(Mental) Spring Cleaning: The Woes of Seasonal Depression


“Spring is the time of plans and projects.” – Leo Tolstoy, Anna Karenina.

The sun is out, the birds are chirping, and soon enough, the leaves will start sprouting from the trees. So it is safe to say, with more confidence than when it was said during those last grueling days of March (and some in moving into April), that spring is here?

Why does this sunlight feel so refreshing? Why are we happier? According to “Unraveling the Sun’s Role in Depression” by WebMD, serotonin is naturally dependent on atmospheric conditions. So on brighter, sunnier days, people experience a boost in serotonin. Conversely, lack of sunlight and reduced serotonin are significant factors in developing Seasonal Affective Disorder (“SAD,” how fitting), more commonly known as seasonal depression. 

Though it often goes undiagnosed, as of 2019, an estimated 10 million Americans have been diagnosed with SAD. The lack of diagnoses, or misdiagnoses, is partially the result of misinformation regarding SAD. In children and teenagers, it is often written off as normal moodiness or the effects of puberty. 

Symptoms of SAD include irregular sleep and appetite, fatigue, difficulty concentrating, irritability, and an overall drop in energy levels. These symptoms are particularly relevant for students. Students are more likely to see a slip in their grades during the colder, cloudier seasons. 

Because SAD is so common, can drastically vary from person to person, and is often undiagnosed, the treatment plans are limited. For more severe cases, a person may consider light therapy. Light therapy (also referred to as heliotherapy, after the sun god) is exposure to an artificial light source that mimics sunlight. A person and their psychologist may also consider antidepressants or serotonin reuptake inhibitors. Most frequently, however, self-care is the prime treatment. Maintaining an (at least somewhat) consistent exercise routine (walks, organized workouts, sports, etc.) and sleep schedule helps feel less sluggish. 
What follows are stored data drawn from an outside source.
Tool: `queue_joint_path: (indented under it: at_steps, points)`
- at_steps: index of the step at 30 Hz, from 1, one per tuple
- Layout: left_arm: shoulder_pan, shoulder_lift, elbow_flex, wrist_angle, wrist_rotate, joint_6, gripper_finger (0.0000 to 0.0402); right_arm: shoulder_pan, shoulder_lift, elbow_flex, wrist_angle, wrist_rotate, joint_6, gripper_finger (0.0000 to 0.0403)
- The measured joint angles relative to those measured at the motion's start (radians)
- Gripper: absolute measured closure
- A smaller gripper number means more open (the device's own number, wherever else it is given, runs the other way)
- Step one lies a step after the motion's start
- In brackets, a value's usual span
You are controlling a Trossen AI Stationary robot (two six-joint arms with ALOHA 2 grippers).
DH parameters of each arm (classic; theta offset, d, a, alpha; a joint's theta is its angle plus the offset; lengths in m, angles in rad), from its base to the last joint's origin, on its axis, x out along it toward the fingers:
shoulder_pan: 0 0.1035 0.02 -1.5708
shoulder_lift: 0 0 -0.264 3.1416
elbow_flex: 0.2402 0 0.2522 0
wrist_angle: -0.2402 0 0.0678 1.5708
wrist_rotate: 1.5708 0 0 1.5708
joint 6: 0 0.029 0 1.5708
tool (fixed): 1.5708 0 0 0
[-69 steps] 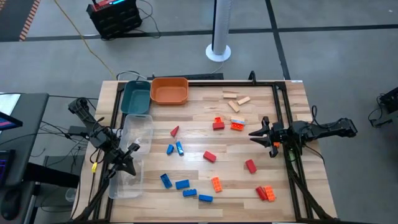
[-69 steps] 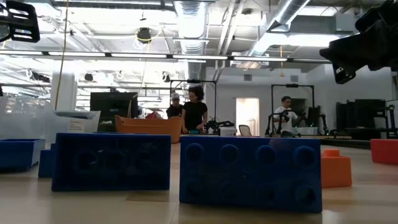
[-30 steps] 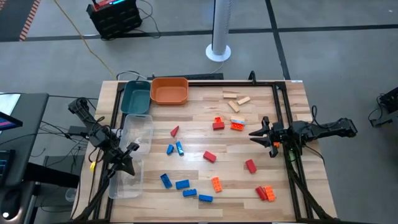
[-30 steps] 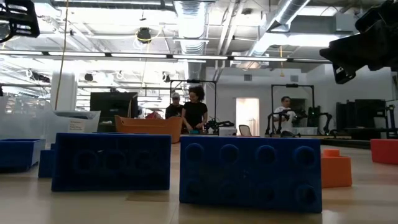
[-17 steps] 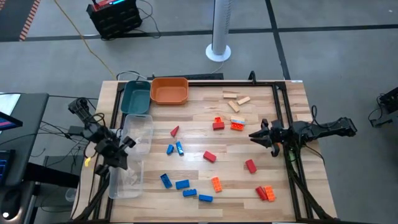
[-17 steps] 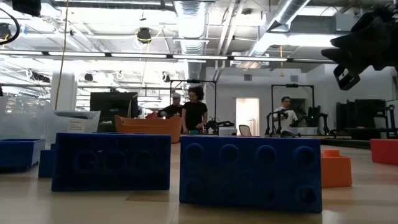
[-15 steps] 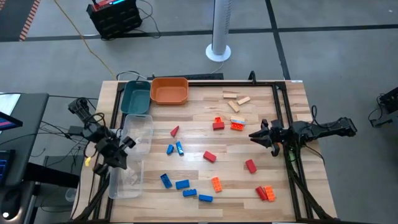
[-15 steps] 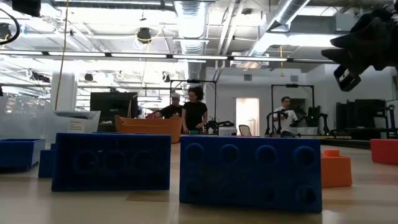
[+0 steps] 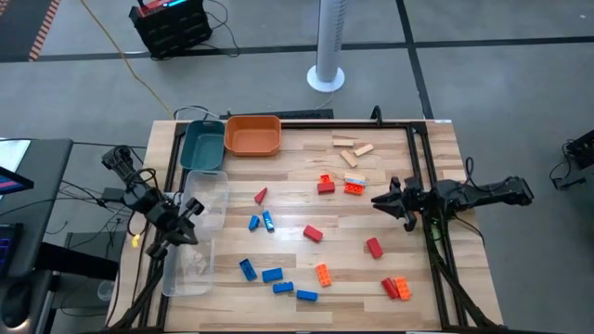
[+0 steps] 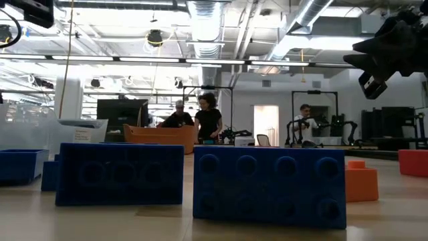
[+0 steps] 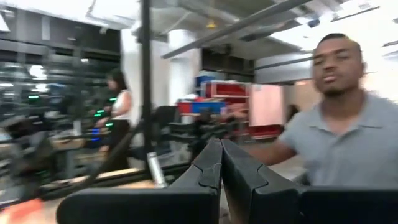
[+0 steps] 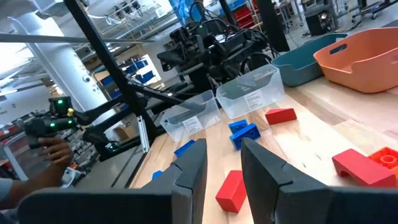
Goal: Sort blocks
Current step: Put the wooden red block into the blue bin
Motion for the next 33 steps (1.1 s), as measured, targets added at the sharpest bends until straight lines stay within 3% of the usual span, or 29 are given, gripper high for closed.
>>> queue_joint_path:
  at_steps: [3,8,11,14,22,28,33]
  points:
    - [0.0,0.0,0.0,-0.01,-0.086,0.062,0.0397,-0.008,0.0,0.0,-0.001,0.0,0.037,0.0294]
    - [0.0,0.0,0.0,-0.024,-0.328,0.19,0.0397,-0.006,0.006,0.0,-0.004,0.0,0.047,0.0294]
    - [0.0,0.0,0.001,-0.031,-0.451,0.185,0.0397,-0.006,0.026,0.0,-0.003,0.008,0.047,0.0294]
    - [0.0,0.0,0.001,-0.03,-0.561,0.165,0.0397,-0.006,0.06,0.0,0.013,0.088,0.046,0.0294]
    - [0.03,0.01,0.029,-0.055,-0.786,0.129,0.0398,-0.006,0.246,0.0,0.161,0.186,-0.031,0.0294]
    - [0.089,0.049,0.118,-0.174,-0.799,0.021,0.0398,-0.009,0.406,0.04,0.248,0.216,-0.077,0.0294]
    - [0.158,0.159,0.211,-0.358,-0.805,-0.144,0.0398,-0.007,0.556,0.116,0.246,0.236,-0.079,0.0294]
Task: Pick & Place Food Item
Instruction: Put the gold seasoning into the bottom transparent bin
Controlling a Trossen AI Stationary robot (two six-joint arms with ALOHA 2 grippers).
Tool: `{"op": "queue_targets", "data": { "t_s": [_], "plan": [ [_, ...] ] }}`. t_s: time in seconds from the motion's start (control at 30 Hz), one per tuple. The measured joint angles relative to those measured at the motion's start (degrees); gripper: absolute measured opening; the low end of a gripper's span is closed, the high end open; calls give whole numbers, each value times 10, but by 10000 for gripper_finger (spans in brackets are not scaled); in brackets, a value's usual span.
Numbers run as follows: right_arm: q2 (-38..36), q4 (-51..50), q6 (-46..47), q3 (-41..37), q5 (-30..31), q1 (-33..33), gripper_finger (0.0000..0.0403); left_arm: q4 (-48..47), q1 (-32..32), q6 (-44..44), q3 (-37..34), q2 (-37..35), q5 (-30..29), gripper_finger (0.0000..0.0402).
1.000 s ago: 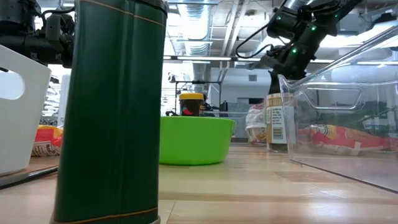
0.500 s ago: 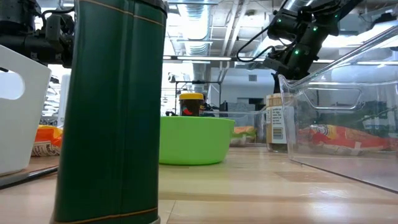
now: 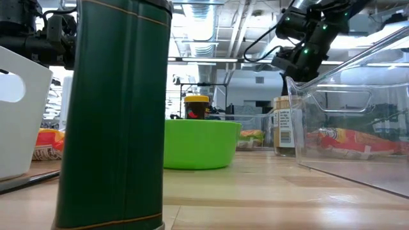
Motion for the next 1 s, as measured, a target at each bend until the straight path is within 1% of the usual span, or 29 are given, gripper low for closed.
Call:
{"op": "queue_targets", "data": {
  "t_s": [0.23, 0.53, 0.83, 1.0],
  "plan": [
    [-2, -98, -1, 50, 0, 3, 102, 0, 0, 0, 0, 0, 0, 1],
    [-2, -171, 18, 57, 0, 33, 102, 0, 0, 0, 0, 0, 0, 1],
    [-2, -235, 78, 57, 1, 92, 102, 0, 0, 0, 0, 0, 0, 1],
    [-2, -241, 106, 57, 1, 137, 102, 0, 0, 0, 0, 0, 0, 1]
  ]
}}
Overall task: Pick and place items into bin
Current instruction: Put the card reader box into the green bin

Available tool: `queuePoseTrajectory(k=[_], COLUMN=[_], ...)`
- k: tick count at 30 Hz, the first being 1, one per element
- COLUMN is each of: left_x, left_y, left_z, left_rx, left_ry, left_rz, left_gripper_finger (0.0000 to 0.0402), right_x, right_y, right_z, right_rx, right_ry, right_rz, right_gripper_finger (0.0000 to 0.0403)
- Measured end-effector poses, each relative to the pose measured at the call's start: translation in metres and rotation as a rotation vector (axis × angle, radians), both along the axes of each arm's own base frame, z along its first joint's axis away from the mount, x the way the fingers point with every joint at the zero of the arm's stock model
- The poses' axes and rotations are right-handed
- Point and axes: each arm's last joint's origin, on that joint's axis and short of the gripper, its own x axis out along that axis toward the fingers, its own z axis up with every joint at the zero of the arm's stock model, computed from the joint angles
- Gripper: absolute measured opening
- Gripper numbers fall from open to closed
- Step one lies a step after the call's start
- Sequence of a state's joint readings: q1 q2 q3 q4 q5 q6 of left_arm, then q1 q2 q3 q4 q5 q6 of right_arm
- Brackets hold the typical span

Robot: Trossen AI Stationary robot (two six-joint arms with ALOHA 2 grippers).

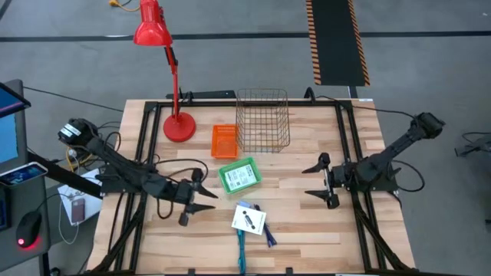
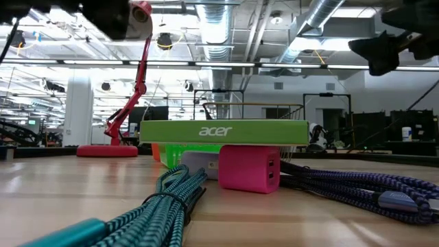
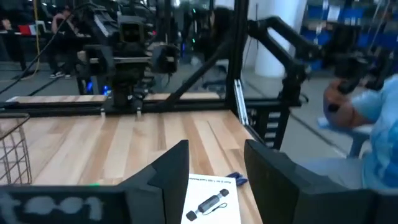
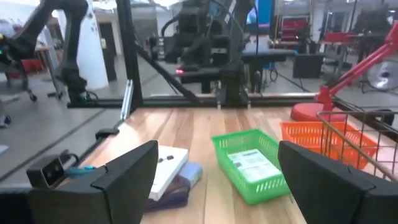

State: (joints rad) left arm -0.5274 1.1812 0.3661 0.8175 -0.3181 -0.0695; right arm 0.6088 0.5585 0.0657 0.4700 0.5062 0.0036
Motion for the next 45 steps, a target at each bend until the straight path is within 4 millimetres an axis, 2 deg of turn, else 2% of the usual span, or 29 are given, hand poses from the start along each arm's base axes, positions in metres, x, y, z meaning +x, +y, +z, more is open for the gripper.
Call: queuePoseTrajectory(k=[4,10,17,25,38,45], left_x=[-0.007,-0.010,-0.010,-0.010,-0.010,-0.010], left_y=[0.004,0.006,0.006,0.005,0.005,0.005], left_z=[-0.009,-0.014,-0.014,-0.014,-0.014,-0.014], left_rx=[-0.038,-0.049,-0.064,-0.075,-0.068,-0.068], left_ry=[-0.018,-0.011,-0.008,-0.006,-0.008,-0.007], left_rz=[0.000,0.000,0.000,-0.026,-0.026,-0.026], left_gripper_finger=[0.0144,0.0144,0.0144,0.0144,0.0144,0.0144], right_x=[0.003,0.010,0.022,0.036,0.061,0.076], right_y=[0.014,0.039,0.058,0.068,0.096,0.108], right_z=[0.010,0.014,-0.001,-0.027,-0.045,-0.055], right_rx=[-0.063,-0.268,-0.538,-0.814,-0.947,-1.125], right_ry=[0.015,0.109,0.237,0.343,0.415,0.448], right_rz=[0.004,-0.050,-0.119,-0.087,-0.055,-0.013], right_gripper_finger=[0.0309,0.0292,0.0291,0.0291,0.0291,0.0291])
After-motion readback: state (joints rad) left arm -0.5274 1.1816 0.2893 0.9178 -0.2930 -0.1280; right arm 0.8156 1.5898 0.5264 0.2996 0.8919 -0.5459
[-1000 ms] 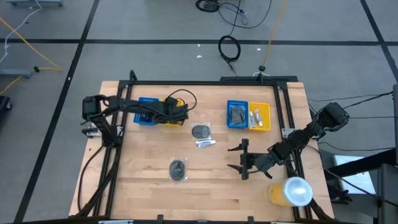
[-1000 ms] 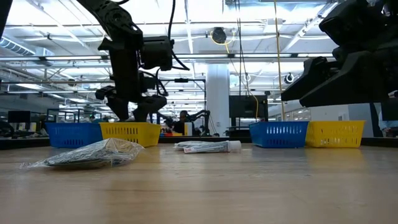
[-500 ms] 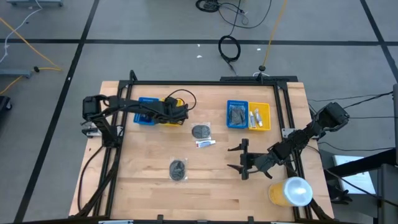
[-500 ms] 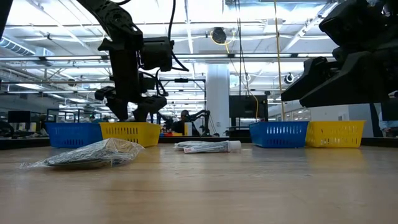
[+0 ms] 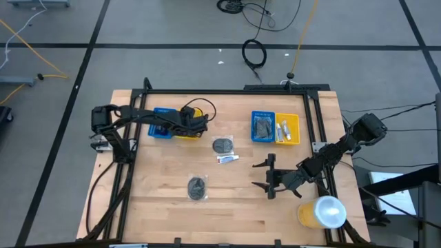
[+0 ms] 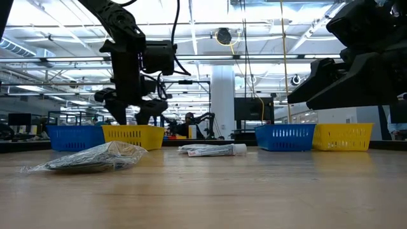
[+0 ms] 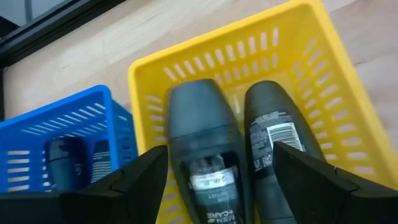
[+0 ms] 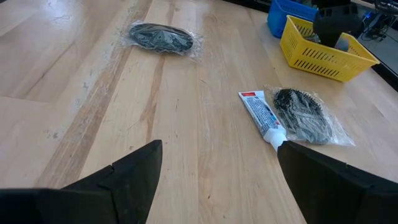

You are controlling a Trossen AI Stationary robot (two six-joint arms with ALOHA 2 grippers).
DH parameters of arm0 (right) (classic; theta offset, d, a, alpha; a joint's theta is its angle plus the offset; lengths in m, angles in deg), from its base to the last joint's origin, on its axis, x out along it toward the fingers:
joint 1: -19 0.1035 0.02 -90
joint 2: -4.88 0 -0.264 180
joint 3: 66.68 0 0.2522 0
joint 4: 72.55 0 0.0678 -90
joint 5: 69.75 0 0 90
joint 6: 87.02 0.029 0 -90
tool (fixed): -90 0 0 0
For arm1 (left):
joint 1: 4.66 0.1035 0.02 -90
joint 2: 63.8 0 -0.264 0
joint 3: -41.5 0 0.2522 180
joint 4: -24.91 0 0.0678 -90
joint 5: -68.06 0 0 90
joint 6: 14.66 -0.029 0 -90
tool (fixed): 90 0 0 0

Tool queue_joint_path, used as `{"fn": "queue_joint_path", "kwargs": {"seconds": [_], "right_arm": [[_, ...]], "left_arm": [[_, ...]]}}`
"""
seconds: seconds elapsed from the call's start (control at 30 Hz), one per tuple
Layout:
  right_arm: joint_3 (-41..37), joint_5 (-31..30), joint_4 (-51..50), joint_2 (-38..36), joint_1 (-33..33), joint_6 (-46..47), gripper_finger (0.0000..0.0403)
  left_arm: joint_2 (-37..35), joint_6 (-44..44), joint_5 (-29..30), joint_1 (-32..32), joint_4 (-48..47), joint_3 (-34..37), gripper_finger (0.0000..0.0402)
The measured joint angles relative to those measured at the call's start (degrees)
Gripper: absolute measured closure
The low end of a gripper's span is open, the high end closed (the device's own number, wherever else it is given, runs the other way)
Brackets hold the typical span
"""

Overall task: Pick & Place Travel size toiletries
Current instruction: Put the black hairbrush into the right blue bin

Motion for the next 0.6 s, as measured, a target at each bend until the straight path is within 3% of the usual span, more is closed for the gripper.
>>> {"fn": "queue_joint_path", "kwargs": {"seconds": [0.33, 0.6], "right_arm": [[0.0, 0.0, 0.0, 0.0, 0.0, 0.0, 0.0094], [0.0, 0.0, -1.1, 0.0, 0.0, 1.4, 0.0094]], "left_arm": [[-2.1, -2.8, 1.0, -2.0, -1.3, 0.1, 0.0143], [-9.9, -6.6, 1.9, -11.5, 4.1, 0.1, 0.0152]]}}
SAD is a common mood disorder in which the weather reflects a person’s mood. It is most frequently associated with the colder, darker months of winter. People are less likely to experience SAD if they live somewhere with less temperature and cloud variation. 

Depending on where an affected person lives, SAD is likely to never go entirely away. However, here in New York, there is a comfort in knowing that it is temporary, regardless of how January and February and those first few weeks of March are so distressing. 

Despite SAD being more or less temporary, it is still a valid mental illness to be taken seriously. People often don’t seek professional treatment specifically for SAD, meaning that self-care and looking out for others you know are affected is especially important.